◆ Entries shown
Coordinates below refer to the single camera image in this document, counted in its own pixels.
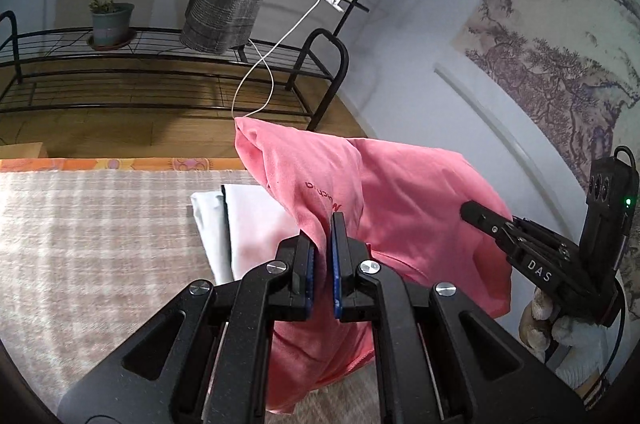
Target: pink fabric
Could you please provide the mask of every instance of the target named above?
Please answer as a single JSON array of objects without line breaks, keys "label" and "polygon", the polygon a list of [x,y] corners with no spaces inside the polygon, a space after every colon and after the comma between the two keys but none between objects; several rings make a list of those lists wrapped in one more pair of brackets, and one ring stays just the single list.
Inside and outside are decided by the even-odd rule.
[{"label": "pink fabric", "polygon": [[[298,131],[236,119],[236,150],[318,247],[315,302],[303,324],[277,323],[267,408],[289,412],[308,391],[344,377],[373,357],[368,324],[334,319],[326,241],[333,211],[375,260],[423,285],[450,281],[492,317],[510,310],[511,266],[492,238],[460,219],[475,200],[510,217],[492,187],[458,153]],[[255,265],[275,250],[256,253]]]}]

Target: white glove
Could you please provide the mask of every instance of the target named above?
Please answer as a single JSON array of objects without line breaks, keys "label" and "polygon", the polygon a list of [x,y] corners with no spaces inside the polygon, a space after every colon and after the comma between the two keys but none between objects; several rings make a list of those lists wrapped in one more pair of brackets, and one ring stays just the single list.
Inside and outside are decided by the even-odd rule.
[{"label": "white glove", "polygon": [[552,326],[548,319],[553,311],[552,299],[536,289],[533,301],[524,309],[520,319],[520,340],[540,360],[545,359],[545,350],[552,336],[559,344],[571,346],[556,375],[572,390],[577,390],[588,380],[592,384],[595,382],[594,374],[599,374],[606,362],[605,328],[567,315],[558,318]]}]

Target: camera lens
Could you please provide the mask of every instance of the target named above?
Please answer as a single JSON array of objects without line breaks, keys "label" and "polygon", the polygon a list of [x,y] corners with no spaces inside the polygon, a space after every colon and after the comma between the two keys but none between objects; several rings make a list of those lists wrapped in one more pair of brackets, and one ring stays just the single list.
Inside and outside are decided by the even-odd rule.
[{"label": "camera lens", "polygon": [[604,183],[602,184],[602,201],[607,200],[609,196],[609,177],[604,179]]},{"label": "camera lens", "polygon": [[602,177],[598,175],[596,178],[596,185],[593,188],[593,194],[596,197],[596,200],[600,197],[600,187],[602,187]]}]

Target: checkered blanket
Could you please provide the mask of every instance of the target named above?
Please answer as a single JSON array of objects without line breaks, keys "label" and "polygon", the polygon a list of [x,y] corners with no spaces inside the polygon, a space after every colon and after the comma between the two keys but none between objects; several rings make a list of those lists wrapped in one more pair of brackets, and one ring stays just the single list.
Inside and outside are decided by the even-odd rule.
[{"label": "checkered blanket", "polygon": [[[0,338],[34,391],[62,395],[194,279],[213,279],[190,195],[246,171],[0,175]],[[379,421],[375,369],[270,422]]]}]

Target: light blue pot
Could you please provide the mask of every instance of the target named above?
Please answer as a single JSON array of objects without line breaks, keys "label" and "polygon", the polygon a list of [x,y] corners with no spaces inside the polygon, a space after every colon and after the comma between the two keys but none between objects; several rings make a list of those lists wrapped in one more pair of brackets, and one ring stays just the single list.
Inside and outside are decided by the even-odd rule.
[{"label": "light blue pot", "polygon": [[111,14],[92,14],[94,17],[94,46],[114,46],[127,39],[134,6],[116,3],[119,10]]}]

◆ Exercise details
The result should be all the records, retyped exactly, with no pictures among them.

◆ Completed exercise
Coordinates below refer to the single camera image in this document, counted in its own pixels.
Target: pink fabric
Could you please provide the mask of every instance of the target named above?
Please answer as a single JSON array of objects without line breaks, keys "label" and "polygon", the polygon a list of [x,y] corners with no spaces inside the polygon, a space after every colon and after the comma between the two keys but none between objects; several rings make a list of those lists wrapped in one more pair of brackets, and one ring stays just the single list.
Inside and outside are decided by the even-odd rule.
[{"label": "pink fabric", "polygon": [[[298,131],[236,119],[236,150],[318,247],[315,302],[303,324],[277,323],[267,408],[289,412],[308,391],[344,377],[373,357],[368,324],[334,319],[326,241],[333,211],[375,260],[423,285],[450,281],[492,317],[510,310],[511,266],[492,238],[460,219],[475,200],[510,217],[492,187],[458,153]],[[255,265],[275,250],[256,253]]]}]

Target: white glove
Could you please provide the mask of every instance of the target named above?
Please answer as a single JSON array of objects without line breaks, keys "label" and "polygon", the polygon a list of [x,y] corners with no spaces inside the polygon, a space after every colon and after the comma between the two keys but none between objects; several rings make a list of those lists wrapped in one more pair of brackets, and one ring stays just the single list.
Inside and outside are decided by the even-odd rule.
[{"label": "white glove", "polygon": [[552,326],[548,319],[553,311],[552,299],[536,289],[533,301],[524,309],[520,319],[520,340],[540,360],[545,359],[545,350],[552,336],[559,344],[571,346],[556,375],[572,390],[577,390],[588,380],[592,384],[595,382],[594,374],[599,374],[606,362],[605,328],[567,315],[558,318]]}]

Target: camera lens
Could you please provide the mask of every instance of the target named above?
Please answer as a single JSON array of objects without line breaks, keys "label" and "polygon", the polygon a list of [x,y] corners with no spaces inside the polygon, a space after every colon and after the comma between the two keys but none between objects; several rings make a list of those lists wrapped in one more pair of brackets, and one ring stays just the single list.
Inside and outside are decided by the even-odd rule.
[{"label": "camera lens", "polygon": [[604,183],[602,184],[602,201],[607,200],[609,196],[609,177],[604,179]]},{"label": "camera lens", "polygon": [[602,177],[598,175],[596,178],[596,185],[593,188],[593,194],[596,197],[596,200],[600,197],[600,187],[602,187]]}]

Target: checkered blanket
Could you please provide the mask of every instance of the target named above?
Please answer as a single JSON array of objects without line breaks, keys "label" and "polygon", the polygon a list of [x,y] corners with no spaces inside the polygon, a space after every colon and after the comma between the two keys but none between objects; several rings make a list of those lists wrapped in one more pair of brackets, and one ring stays just the single list.
Inside and outside are decided by the even-odd rule.
[{"label": "checkered blanket", "polygon": [[[0,338],[34,391],[62,395],[194,279],[213,279],[190,195],[246,171],[0,175]],[[379,421],[375,369],[270,422]]]}]

Target: light blue pot
Could you please provide the mask of every instance of the target named above?
Please answer as a single JSON array of objects without line breaks, keys "label" and "polygon", the polygon a list of [x,y] corners with no spaces inside the polygon, a space after every colon and after the comma between the two keys but none between objects; several rings make a list of those lists wrapped in one more pair of brackets, and one ring stays just the single list.
Inside and outside are decided by the even-odd rule.
[{"label": "light blue pot", "polygon": [[111,14],[92,14],[94,17],[94,46],[114,46],[127,39],[134,6],[116,3],[119,10]]}]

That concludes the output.